# Dataset records:
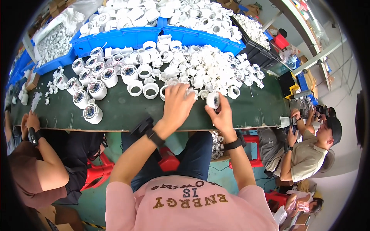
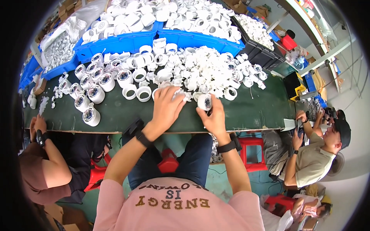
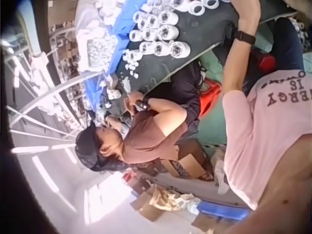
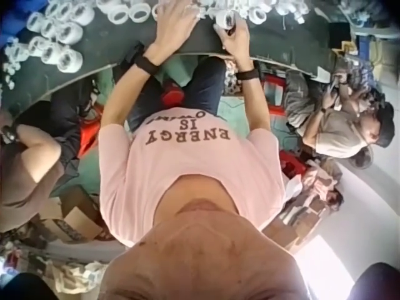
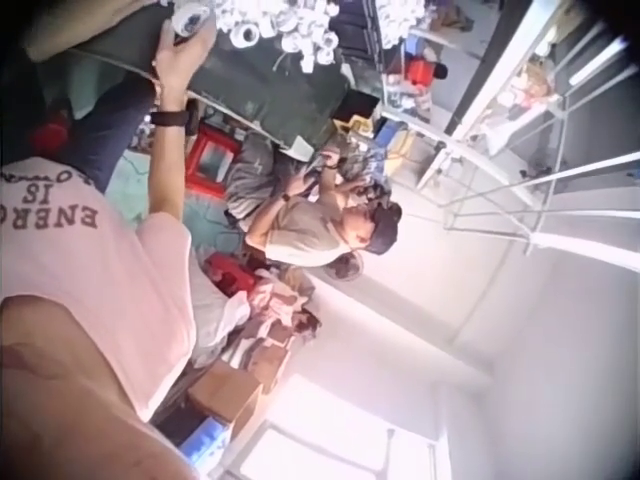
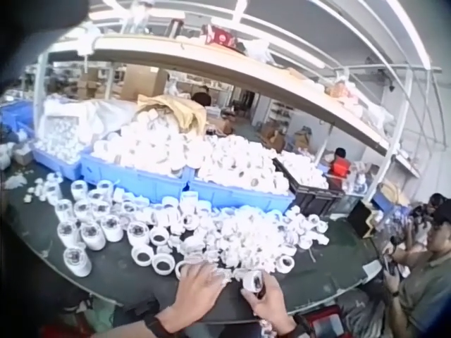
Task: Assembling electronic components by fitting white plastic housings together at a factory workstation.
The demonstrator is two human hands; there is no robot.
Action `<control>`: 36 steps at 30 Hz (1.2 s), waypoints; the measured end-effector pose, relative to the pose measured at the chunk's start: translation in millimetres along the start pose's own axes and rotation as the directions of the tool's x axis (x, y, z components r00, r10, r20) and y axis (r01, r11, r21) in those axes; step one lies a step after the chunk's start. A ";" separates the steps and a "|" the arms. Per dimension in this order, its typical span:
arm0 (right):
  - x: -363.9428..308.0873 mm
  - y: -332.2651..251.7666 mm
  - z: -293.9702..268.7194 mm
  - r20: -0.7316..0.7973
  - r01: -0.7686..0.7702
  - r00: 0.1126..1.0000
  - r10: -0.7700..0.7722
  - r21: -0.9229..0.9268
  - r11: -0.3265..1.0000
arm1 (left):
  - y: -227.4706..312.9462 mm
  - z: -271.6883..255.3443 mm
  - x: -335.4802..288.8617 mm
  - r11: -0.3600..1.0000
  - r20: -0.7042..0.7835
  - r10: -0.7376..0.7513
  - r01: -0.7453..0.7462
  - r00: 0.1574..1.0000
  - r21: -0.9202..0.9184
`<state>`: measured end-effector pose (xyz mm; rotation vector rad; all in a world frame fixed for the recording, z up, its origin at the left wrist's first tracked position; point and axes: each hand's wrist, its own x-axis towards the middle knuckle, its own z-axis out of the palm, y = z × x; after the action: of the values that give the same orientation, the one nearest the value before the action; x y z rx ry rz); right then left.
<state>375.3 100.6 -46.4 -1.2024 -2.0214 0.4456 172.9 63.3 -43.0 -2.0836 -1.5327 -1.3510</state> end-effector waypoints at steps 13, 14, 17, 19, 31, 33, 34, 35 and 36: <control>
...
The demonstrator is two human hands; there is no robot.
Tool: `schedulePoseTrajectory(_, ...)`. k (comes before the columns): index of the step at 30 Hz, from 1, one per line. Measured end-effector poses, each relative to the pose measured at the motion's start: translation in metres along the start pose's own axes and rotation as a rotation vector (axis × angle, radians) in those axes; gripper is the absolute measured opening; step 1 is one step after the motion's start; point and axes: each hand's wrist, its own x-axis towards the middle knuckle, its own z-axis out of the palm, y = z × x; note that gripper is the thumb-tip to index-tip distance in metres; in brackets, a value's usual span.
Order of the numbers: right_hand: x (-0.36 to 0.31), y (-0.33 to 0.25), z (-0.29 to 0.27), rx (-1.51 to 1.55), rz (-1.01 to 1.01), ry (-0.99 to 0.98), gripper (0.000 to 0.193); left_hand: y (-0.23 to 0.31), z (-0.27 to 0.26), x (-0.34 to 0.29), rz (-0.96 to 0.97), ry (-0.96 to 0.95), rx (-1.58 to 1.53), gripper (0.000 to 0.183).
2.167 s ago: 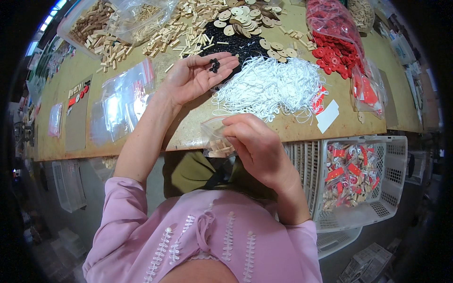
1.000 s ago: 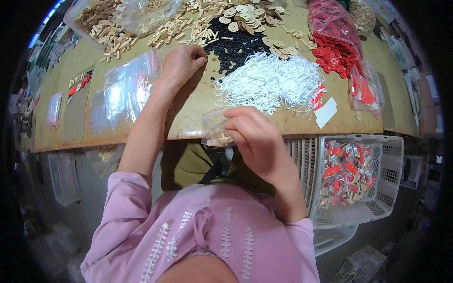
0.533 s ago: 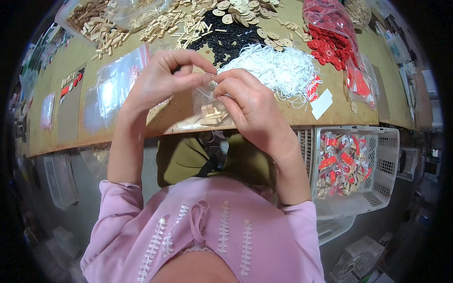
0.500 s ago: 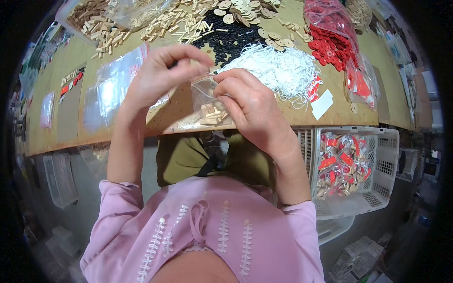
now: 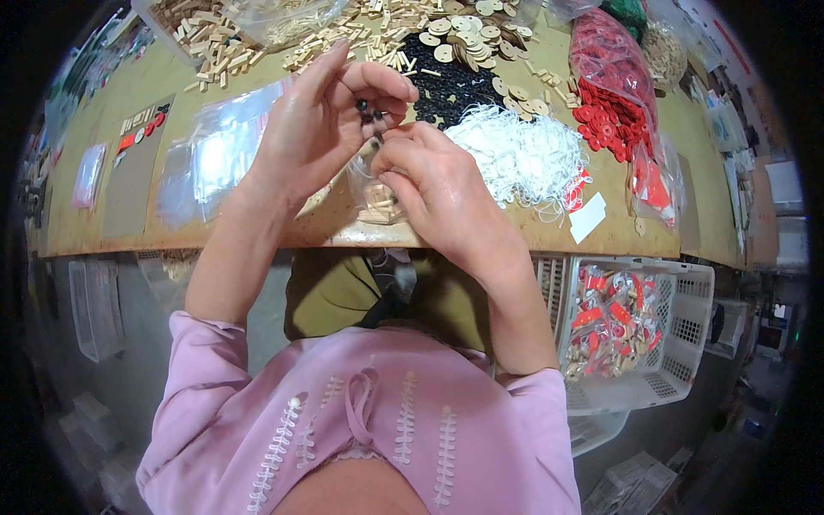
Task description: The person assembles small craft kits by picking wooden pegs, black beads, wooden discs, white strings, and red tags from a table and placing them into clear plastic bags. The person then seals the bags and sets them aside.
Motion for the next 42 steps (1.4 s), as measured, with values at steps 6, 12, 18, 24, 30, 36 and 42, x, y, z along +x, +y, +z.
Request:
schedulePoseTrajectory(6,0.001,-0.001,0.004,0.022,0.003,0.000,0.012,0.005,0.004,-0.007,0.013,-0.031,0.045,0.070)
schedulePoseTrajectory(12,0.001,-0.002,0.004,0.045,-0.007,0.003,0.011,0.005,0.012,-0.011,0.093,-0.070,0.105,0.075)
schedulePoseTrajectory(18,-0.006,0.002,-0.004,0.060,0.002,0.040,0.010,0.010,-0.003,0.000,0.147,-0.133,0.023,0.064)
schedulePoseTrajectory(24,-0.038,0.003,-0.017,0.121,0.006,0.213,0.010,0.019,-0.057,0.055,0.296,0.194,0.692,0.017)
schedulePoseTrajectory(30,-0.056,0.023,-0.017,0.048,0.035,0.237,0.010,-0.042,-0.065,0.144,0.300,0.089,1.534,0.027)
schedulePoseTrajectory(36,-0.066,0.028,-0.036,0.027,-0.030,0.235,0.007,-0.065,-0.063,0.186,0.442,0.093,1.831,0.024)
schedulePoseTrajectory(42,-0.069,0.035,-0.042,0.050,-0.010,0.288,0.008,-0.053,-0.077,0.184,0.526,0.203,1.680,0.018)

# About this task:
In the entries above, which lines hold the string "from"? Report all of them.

# Exercise solution:
Tool: `schedulePoseTrajectory(_, ...)`. k (comes before the columns): index of the step at 30 Hz, from 1, one per line. Measured end-effector poses, each relative to the pose measured at the motion's start: translation in metres along the start pose's own axes and rotation as a rotation vector (axis × angle, radians) in those axes; gripper is the absolute measured opening; step 1 is one step after the motion's start; point and axes: each hand's wrist, its own x-axis towards the middle knuckle, its own z-axis out of the palm, y = z × x; note that gripper is the thumb-tip to index-tip distance in metres; in brackets, a value's usual span.
Task description: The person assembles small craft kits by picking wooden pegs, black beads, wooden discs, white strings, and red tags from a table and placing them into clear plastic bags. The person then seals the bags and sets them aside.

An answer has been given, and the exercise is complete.